Five Minds is such an original and clever speculative novel, which takes the concept of a locked room murder mystery to extremes, with some of the suspects confined within one body, and each of the minds using their allotted shift of time to investigate. The chapters move through the structure of the day, moving between the minds, with Alex starting the day. It’s purposefully disjointed with each mind having to readjust to where their predecessor in the body has left them. They can communicate through messages, leaving clues and warnings – or lies and deceits. It’s an intriguing way for a murder enquiry to be conducted.

The science fiction element comes to the fore in the Death Park, a horrendous place of shifting realities and manipulation. Some of the games are frightening, others physically challenging, but the cost can be extreme, even fatal. What a place!

It is a dark novel. There seems no pleasure to be had living in four-hour chunks, in a body that isn’t your own, with the minds of others that you don’t particularly like. What if you’re the one who never sees the sun or even daylight? You can see why few select this course but there is a sadness about the other types of life. The setting of the Death Park seems appropriate to the gloom of a world that has no room for the people who live on it.

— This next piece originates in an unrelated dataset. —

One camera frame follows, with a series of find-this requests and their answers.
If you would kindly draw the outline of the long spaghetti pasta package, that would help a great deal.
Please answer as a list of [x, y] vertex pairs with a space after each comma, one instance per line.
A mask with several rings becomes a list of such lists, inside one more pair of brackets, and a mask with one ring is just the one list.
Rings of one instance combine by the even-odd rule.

Five Minds raises questions about what type of life one might want, what one might be prepared to do to have more time, what time one might give up for a short life of luxury. But it is also an excellent crime novel that goes off in all sorts of unexpected directions. It does get complicated, which you’d expect when nobody has time to see the full picture, and is very clever and satisfying in the way it develops.

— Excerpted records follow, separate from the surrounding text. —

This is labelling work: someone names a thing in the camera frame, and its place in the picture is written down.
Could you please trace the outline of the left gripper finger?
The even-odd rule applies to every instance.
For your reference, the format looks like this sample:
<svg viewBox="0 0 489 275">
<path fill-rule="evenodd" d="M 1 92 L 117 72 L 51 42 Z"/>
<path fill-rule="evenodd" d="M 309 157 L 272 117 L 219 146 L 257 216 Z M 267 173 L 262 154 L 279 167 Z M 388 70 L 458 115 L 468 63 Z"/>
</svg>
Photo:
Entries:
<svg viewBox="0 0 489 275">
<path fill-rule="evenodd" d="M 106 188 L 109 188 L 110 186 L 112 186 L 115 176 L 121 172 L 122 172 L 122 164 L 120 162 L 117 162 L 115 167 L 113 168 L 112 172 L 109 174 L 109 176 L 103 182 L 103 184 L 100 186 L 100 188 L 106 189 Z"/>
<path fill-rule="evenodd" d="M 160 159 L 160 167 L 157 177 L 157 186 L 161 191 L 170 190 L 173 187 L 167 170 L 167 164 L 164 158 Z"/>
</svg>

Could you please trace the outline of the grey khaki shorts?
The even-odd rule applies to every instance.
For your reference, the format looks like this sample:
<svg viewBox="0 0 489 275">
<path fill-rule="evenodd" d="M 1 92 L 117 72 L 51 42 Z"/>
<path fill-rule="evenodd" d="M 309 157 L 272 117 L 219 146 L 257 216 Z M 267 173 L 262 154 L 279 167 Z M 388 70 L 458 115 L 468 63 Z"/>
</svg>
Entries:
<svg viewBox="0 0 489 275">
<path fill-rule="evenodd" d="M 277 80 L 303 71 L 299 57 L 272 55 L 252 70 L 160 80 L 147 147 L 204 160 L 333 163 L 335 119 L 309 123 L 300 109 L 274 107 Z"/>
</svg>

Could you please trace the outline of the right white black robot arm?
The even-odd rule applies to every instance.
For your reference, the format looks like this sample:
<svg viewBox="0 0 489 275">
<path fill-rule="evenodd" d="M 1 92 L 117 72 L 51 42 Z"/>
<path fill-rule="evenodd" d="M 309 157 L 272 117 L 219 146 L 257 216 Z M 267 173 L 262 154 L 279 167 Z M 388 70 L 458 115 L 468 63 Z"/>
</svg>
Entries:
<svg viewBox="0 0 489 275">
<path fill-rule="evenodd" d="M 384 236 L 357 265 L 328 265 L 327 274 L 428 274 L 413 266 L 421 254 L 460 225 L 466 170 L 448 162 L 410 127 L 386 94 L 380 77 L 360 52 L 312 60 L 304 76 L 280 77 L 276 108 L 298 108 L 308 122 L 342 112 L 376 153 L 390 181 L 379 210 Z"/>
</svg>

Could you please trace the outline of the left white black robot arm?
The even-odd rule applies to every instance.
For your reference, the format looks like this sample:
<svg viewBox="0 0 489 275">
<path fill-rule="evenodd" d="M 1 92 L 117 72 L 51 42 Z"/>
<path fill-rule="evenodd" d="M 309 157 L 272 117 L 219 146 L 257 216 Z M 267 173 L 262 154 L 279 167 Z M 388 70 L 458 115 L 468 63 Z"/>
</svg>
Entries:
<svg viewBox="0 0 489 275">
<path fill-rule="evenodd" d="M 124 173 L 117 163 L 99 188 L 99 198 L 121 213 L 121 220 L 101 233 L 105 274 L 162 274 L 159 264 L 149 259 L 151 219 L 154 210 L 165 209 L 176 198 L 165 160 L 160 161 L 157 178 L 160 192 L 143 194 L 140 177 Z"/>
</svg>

The Chateau by Catherine Cooper

HarperCollins | 2021 (2 September) | 400p | Review copy | Buy the book

The Chateau by Catherine CooperAura and Nick have uprooted their young family – boys called Bay and Sorrel – and moved from London to a dilapidated chateau in France. There is an unbelievable amount of work to do on it but a project such as this is just what Aura needs to take her mind off why they left England in such a rush. Best not to think about that. Luckily, chateau buying is all the rage with Brits and so the local ex-pat community soon takes the new couple under their wing, offering practical help as well as glamorous parties. It helps that the project is being observed by a TV documentary film crew. They even manage to get an au pair for no more cost than food and board. It seems too good to be true. And of course it is. The alarm bells are starting to go off even before one of their neighbours is found murdered.

Hot on the heels of The Chalet comes The Chateau. I love the recipe of these novels – a remote location, a small community of strangers, a murderer in their midst, a bunch of lies. I thoroughly enjoyed The Chalet and so I was looking forward to this and it did not disappoint. What a bunch of people…. It’s difficult to know who is the most despicable. Aura is our narrator for much of the book and it’s clear that what she doesn’t say is more important than what she does. The reader is left to fill in the gaps as slowly the truth emerges about what they left behind in London. You’ve got to wonder about anyone who would name their sons Bay and Sorrel, though.

The chateau itself is a fantastic location for a psychological thriller. It’s an abomination. Aura might view it as this beautiful ruin crying out for repair but it’s clearly horrible, dangerous, creepy and malignant. It fits the mood of the novel perfectly and reflects the characters of most of the people in it, including the ghastly ex-pats. Even the film crew are shifty.

I’m not going to give anything away but what I will say is that the way in which this story plays out is thoroughly satisfying. Catherine Cooper is such a good writer, she sets the scene so well. It’s creepy but it’s also fun and a little bonkers! I can’t wait to find out where she’ll take us to next!